Posted by jazzyjane on November 10, 2009 at 10:24 PM
58
Echoing the not so practical comments here, but..... If a woman had the guts to wear one, it would make me so curious that I would have to talk to her about it. Just no so sure that it would be socially acceptable at work?
Posted by stormblade on November 11, 2009 at 2:42 AM
Dee 59
@attitude devant - thanks! I'm flattered to have been noticed (and in a positive way, too - wow!).
Posted by Dee on November 11, 2009 at 10:02 AM
The Magic Lemur 60
Hey, nothing screams 'I NEED ATTENTION" like a tiny copy of one's own vagina dangling from her neck.
Posted by The Magic Lemur on November 11, 2009 at 6:05 PM
The Magic Lemur 61
Hey, nothing screams 'I NEED ATTENTION" like a tiny copy of one's own vagina dangling from one's neck.
Posted by The Magic Lemur on November 11, 2009 at 6:05 PM
The Magic Lemur 62
ack - sorry for double post
Posted by The Magic Lemur on November 11, 2009 at 6:06 PM
this guy I know in Spokane 63
24 made me LOL. I was never going to go to Hooters, but I'm never going even more now.
Posted by this guy I know in Spokane on November 11, 2009 at 7:21 PM
erin 64
regretsy defined (www.regretsy.com)
Posted by erin on November 11, 2009 at 10:03 PM
65
If I were walking down the street and ran into an old friend, and she had her vulva displayed around her neck, I think I would be fairly appalled, especially now that I know it would be HER vulva and not just some generic artist's rendition of a vulva (extreme rendition, anyone?). Talk about TMI!

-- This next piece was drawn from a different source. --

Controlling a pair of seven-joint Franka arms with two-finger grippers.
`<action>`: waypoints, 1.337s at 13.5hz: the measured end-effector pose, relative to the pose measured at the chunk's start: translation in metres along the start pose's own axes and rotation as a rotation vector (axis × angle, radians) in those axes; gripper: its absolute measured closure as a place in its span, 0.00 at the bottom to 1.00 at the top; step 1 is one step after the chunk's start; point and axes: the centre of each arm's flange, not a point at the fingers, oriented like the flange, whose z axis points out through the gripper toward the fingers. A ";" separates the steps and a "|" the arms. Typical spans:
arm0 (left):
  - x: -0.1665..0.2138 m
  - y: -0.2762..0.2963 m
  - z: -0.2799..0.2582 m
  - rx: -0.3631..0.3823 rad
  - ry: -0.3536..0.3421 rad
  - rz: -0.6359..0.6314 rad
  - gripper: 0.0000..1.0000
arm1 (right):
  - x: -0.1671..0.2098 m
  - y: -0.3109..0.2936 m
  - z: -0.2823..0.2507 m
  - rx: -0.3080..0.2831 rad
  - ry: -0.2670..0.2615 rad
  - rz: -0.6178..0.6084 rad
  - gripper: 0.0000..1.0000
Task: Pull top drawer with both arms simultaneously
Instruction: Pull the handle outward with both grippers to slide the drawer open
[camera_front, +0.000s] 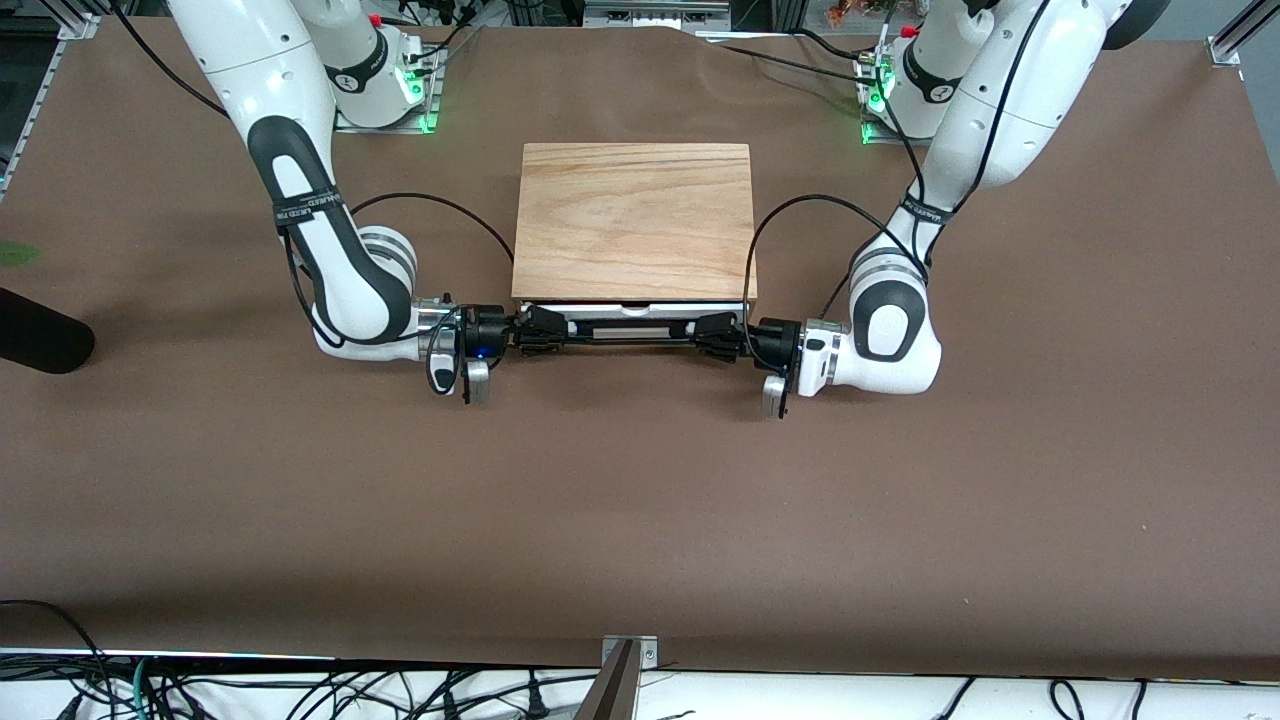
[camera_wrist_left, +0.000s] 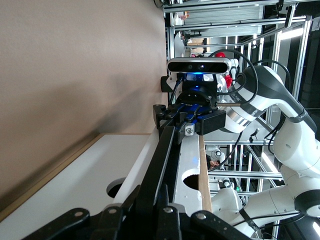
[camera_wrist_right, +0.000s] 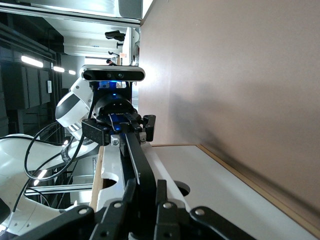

That said, I wonder if the artist would be willing to re-sell replicas? If a person got tired of collecting stamps or coins, could they just email Ms Vulva Sculptor and have her recreate her past masterpieces? How serial-killer, to collect random strangers' vulvas, in miniature form. Like shrunken heads, only more vulgar. I feel like Buffalo Bill just for thinking of it.
Posted by charlie on November 12, 2009 at 7:03 AM
treacle 66
Those are unequivocally awesome! And yes, I think having a accurate representation lingam necklace would be fantastic too. I wonder if the artist would be willing to branch out? We men need new ways to celebrate our sexual power too, y'know. Happy Heteroween and all that Dan said.
Posted by treacle on November 12, 2009 at 10:20 AM
treacle 67
@47"but a painted depiction on a tshirt? I'd wear the fuck out of that bidness."

There's a sci-fi story --by John Shirley, I think-- where people wear "X-shirts" when they want to hook up for sex.. and X-shirt, is of course, a t-shirt with a depiction of their own genitals on them. Cuts through the signal-to-noise problem of post-post-modern sexual negotiations.
Posted by treacle on November 12, 2009 at 10:30 AM
RangeWarrior 68
OMG!!! I can never "UNSEE" that!!! MY EYES, MY EYES, IT BURNS!!

Posted by RangeWarrior on November 12, 2009 at 12:59 PM
Lissa 69
Oh I LOVE me some Regretsy! Seriously I need the fetus cat nip toy. Do you hear me?! NEEEEEEED the Fetus Cat Nip TOY!!111!!
Posted by Lissa on November 13, 2009 at 11:48 AM
thefuckler 70
It depends on what the rest of her looks like.